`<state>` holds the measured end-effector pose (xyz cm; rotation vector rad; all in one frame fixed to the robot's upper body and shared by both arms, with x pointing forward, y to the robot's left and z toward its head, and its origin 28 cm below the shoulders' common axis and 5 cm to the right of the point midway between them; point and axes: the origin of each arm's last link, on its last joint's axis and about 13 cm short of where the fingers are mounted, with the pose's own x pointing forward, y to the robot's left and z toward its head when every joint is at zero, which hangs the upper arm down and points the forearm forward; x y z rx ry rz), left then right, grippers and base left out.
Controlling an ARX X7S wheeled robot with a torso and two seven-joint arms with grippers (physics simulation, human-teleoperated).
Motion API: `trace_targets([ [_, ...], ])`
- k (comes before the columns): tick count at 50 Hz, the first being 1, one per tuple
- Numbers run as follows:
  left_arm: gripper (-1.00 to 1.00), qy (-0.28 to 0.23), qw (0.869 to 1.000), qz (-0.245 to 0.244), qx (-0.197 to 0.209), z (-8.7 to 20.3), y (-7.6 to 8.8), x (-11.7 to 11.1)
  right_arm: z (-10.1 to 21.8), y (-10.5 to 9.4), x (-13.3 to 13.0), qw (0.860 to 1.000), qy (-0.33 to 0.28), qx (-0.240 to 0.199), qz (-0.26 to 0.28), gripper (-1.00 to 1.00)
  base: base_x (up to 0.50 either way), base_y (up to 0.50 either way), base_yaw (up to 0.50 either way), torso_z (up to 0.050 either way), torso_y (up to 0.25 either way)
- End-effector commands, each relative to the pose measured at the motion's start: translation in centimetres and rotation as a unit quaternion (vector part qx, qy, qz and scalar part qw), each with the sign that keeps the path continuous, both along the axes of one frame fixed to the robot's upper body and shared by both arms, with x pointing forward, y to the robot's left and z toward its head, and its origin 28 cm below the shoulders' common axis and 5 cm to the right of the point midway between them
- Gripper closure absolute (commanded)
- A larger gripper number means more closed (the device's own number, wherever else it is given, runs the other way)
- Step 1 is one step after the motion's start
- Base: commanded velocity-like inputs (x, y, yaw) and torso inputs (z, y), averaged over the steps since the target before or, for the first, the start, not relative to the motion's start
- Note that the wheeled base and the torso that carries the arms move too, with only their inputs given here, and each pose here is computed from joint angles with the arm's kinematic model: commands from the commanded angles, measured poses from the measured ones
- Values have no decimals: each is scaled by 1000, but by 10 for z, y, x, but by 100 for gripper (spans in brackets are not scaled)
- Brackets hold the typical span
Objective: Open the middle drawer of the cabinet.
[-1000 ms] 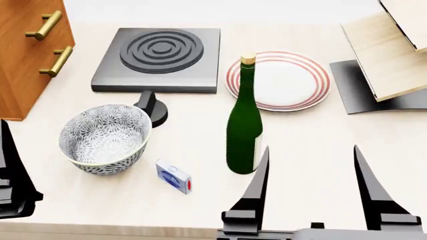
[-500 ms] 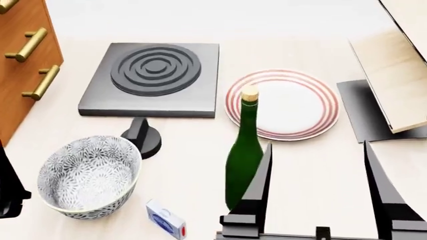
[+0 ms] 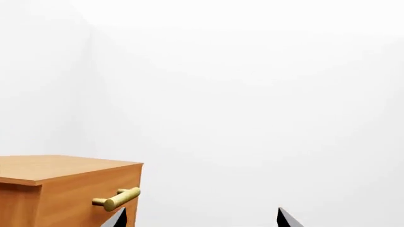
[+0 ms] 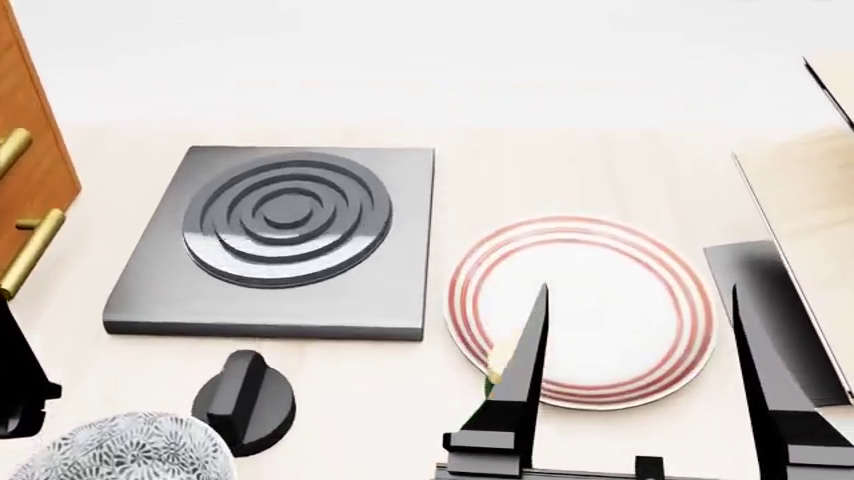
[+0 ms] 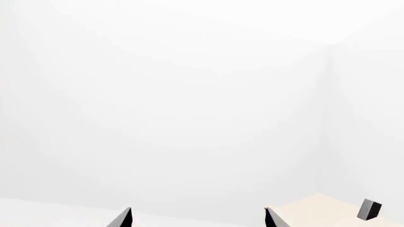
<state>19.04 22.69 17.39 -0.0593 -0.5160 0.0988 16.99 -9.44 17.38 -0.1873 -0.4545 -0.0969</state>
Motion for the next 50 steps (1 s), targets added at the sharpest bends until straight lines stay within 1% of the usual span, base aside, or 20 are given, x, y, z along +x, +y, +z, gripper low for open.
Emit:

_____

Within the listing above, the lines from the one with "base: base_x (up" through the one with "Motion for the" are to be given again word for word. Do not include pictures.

#### [Result below]
  base: base_x (up to 0.50 either way), base_y (up to 0.50 either way), base_yaw (up to 0.50 either way), torso_z (up to 0.050 either way), torso_y (up to 0.25 either way)
- End-effector commands, each relative to the pose measured at the motion's start: translation in centimetres and rotation as a unit quaternion (vector part qx, qy, qz and scalar part qw), each with the sign that keeps the path continuous, both along the axes of one frame fixed to the robot's upper body and shared by both arms, with x pointing forward, y to the robot's left and z toward its head, and its origin 28 cm below the shoulders' common axis and 5 cm to the right of the point midway between them
- Gripper closure absolute (commanded)
- A larger gripper number means more closed (the device's own number, wherever else it is given, runs the other way)
- Step 1 is one step after the motion's start
- Base: commanded velocity-like inputs (x, y, yaw) and torso inputs (z, y), averaged over the steps since the target before or, for the first, the start, not relative to the motion's start
- Note that the wheeled base and the torso that carries the arms move too, with only their inputs given here, and each pose here is computed from joint angles with the arm's kinematic model: commands from the commanded angles, measured poses from the measured ones
- Values have no decimals: each is scaled by 1000, but by 10 for z, y, x, but by 100 for gripper (spans in brackets are not scaled)
- Brackets hold the typical span
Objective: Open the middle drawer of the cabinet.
[-1000 ms] 
[-500 ms] 
[+0 ms] 
[+0 ms] 
[+0 ms] 
<state>19.04 22.69 17.39 -0.0593 -0.5160 0.0988 16.99 -9.44 17.38 -0.1873 -0.4545 -0.0969</state>
Motion for the next 50 steps (1 s), targets added at the sharpest bends until straight lines stay within 1% of the usual span, base aside, or 20 are given, x, y, z along +x, +y, +z, gripper low for open.

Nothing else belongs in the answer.